HARRISBURG -- An agreement to change charter school regulations this year fell apart Wednesday night when House leaders found themselves short on votes and declined to bring up the bill.
For days, aides to the Republican leaders of the House and Senate had said they and the governor had agreed to set aside controversial proposals for charter reform so they could pass a set of changes to fiscal, governance and academic accountability rules. Earlier Wednesday, Gov. Tom Corbett said he planned to sign the legislation, which he described as a compromise among parties.
But House leaders worked into the night without calling the bill and, around 9:30 p.m., announced they would adjourn until after the election. After leaving the chamber, House Speaker Sam Smith, R-Jefferson, attributed the breakdown in part to dissatisfaction among some members with a provision establishing a commission to examine charter school funding. Some of those members wanted the Legislature to go ahead and change aspects of funding, such as that for cyber charter schools, he said.
Mr. Smith said he made a final pitch to Republican members at a caucus meeting earlier that night.

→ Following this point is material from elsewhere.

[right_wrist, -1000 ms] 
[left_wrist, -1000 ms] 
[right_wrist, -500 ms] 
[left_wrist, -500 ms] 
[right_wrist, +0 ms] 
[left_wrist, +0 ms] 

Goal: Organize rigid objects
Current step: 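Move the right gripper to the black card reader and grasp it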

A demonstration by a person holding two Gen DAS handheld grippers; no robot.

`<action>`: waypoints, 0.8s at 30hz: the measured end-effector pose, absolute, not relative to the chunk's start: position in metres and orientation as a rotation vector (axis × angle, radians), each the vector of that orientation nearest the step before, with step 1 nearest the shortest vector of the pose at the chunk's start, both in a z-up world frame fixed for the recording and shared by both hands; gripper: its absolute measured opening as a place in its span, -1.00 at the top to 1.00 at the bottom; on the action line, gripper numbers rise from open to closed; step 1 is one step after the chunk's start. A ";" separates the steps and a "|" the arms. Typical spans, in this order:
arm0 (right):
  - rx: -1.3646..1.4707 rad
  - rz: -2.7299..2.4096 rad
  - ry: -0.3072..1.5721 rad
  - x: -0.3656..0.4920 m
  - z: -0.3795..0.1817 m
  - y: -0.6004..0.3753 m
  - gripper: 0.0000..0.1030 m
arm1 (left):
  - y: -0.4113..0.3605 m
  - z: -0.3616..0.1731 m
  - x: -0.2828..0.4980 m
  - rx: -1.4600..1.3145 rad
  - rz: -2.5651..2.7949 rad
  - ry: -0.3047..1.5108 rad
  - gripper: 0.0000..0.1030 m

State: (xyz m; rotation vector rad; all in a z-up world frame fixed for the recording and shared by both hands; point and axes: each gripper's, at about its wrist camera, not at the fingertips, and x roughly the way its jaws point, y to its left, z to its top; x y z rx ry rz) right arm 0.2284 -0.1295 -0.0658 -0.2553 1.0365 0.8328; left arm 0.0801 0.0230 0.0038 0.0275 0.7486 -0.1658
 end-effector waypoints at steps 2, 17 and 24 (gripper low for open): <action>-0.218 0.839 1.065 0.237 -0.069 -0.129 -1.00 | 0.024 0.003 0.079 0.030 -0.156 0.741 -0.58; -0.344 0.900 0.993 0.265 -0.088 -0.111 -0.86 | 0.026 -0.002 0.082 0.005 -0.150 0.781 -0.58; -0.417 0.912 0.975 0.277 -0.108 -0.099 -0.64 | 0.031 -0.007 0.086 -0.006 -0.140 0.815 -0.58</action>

"At 7:30, 8 o'clock I guess is when I probably made a last pitch to people that, understand, this bill didn't solve the problems, it wasn't total reform, we accept that, but that we needed to make this modest step forward in order to put us on solid footing coming into next June's budget year," he said. "Somewhere at that point it became pretty clear to me we probably weren't going to be able to get this done."
Republican leaders expected to need about 100 votes from their party to pass the bill.

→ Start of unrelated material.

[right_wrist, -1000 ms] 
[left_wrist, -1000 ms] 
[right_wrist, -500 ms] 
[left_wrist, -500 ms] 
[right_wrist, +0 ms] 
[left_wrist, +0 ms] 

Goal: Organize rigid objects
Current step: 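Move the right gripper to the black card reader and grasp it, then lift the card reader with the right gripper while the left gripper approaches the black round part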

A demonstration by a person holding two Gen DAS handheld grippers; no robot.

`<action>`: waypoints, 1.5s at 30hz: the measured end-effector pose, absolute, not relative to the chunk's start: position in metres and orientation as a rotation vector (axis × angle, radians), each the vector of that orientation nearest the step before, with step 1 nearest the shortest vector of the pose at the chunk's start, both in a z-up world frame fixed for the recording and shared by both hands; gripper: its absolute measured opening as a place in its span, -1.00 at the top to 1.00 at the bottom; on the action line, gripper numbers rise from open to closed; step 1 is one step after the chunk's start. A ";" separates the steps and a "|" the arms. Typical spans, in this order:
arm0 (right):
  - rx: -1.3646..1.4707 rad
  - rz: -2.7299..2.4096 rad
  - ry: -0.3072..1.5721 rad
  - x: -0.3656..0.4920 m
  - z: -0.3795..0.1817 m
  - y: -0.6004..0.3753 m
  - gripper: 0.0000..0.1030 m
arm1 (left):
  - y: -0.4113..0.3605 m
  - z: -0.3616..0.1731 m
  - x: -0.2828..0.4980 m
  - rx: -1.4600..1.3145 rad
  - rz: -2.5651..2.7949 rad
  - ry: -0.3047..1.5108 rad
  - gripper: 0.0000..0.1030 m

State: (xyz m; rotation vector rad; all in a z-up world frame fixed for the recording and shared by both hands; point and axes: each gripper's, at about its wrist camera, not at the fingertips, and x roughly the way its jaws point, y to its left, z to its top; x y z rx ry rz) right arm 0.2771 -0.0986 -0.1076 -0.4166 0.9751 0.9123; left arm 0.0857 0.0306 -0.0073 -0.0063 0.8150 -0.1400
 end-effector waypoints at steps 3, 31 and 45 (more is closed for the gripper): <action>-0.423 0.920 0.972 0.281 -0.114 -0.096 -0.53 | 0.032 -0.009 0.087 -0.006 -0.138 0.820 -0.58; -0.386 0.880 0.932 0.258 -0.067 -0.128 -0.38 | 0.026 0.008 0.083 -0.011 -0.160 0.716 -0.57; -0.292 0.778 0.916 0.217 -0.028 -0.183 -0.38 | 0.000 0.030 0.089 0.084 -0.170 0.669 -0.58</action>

"It is disappointing to me, I will say," Mr. Smith continued. "I truly believe that it was a needed step in helping us to get to the harder-core reforms that I think people would like to see."
Erik Arneson, a spokesman for Senate Majority Leader Dominic Pileggi, R-Delaware, said the Senate had not received any official explanation from the House of its objections. The Senate on Tuesday had passed the measure 33-16.

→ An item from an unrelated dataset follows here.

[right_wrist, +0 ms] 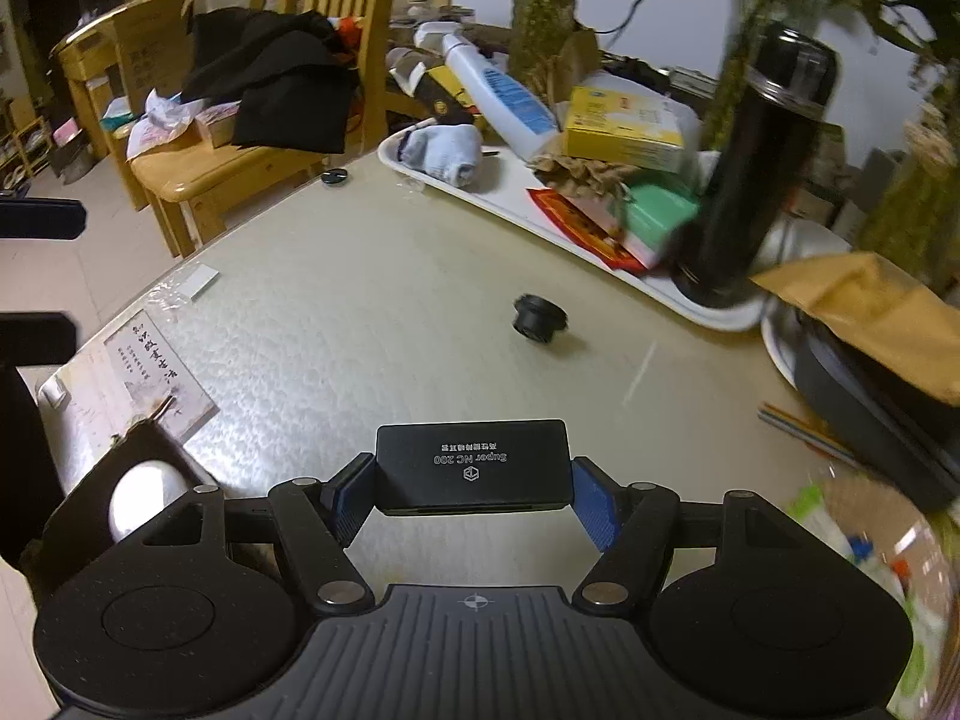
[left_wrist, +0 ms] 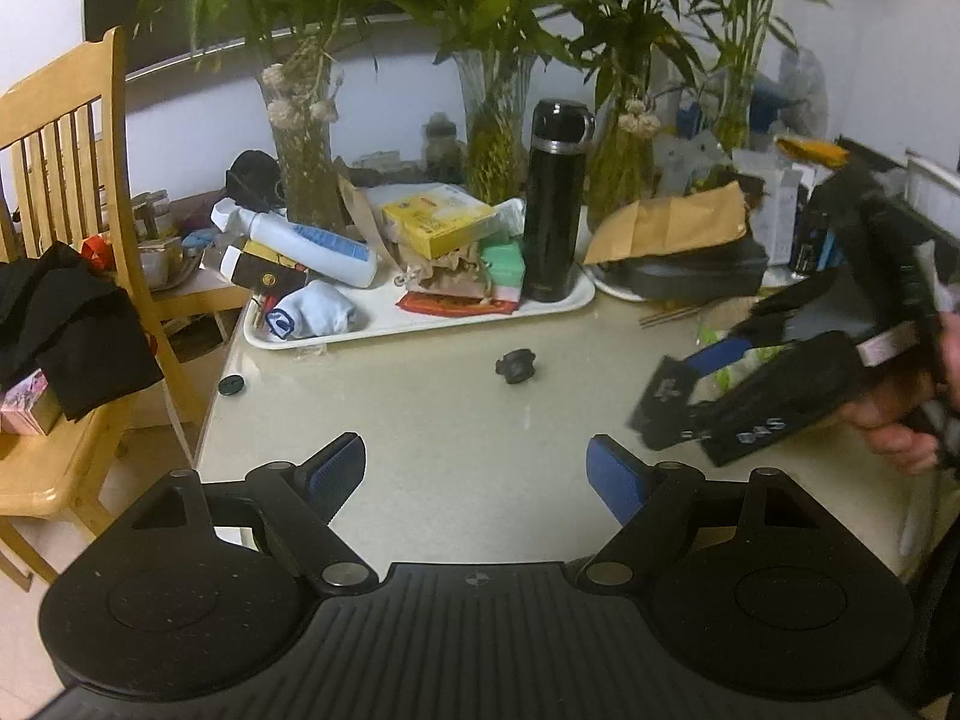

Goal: Organize rigid objects
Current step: 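Lift the card reader with the right gripper while the left gripper approaches the black round part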

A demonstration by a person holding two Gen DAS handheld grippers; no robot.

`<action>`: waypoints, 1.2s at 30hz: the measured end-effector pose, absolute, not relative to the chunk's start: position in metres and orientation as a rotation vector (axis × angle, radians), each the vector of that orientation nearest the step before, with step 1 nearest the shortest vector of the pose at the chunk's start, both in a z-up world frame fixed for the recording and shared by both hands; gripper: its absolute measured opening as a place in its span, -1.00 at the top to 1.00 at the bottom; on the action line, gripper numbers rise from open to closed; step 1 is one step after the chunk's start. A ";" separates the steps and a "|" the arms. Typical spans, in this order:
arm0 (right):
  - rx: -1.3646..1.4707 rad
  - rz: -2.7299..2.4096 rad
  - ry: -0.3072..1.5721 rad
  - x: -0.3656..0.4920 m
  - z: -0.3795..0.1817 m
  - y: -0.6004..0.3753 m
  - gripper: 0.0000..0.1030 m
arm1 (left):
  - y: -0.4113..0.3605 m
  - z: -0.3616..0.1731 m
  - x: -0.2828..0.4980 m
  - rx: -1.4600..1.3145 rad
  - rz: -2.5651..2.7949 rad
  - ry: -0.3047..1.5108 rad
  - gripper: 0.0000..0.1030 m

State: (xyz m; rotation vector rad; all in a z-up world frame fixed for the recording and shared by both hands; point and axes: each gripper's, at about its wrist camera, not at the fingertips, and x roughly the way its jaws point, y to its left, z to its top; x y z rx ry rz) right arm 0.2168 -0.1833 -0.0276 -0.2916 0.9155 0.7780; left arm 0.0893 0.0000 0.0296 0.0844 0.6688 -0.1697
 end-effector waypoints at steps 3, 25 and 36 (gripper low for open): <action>-0.259 0.752 0.917 0.207 -0.023 -0.195 -0.39 | -0.003 0.030 0.094 0.093 -0.178 0.677 -0.58; -0.057 0.638 0.912 0.167 -0.003 -0.241 -0.39 | -0.027 0.022 0.143 0.146 -0.245 0.724 -0.58; -0.018 0.580 0.936 0.173 -0.008 -0.251 -0.39 | -0.039 0.003 0.173 0.223 -0.287 0.734 -0.58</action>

"There was, without question, an agreement to pass the version of (the bill) approved by the Senate," Mr. Arneson said in an email. "We hope to learn why there was not a vote in the coming days."
Mr. Corbett also had expected the bill on his desk. At a bill signing Wednesday morning at a Harrisburg fire station, he told reporters he planned to sign the legislation, though he understood it did not address all concerns about charter schools.
"I believe we do need to have some adjustments in the funding," he said. "I think the members of the Legislature understand that. So while we couldn't get there this year, I believe we will. I'm satisfied with what will be presented to me in the bill."
After the House adjourned, Kevin Harley, the spokesman for Mr. Corbett, said the governor would continue working toward the charter law changes when legislators return in the new year.
"We're disappointed that the Legislature couldn't get it done," he said. "However, we'll work on getting the legislation introduced in January."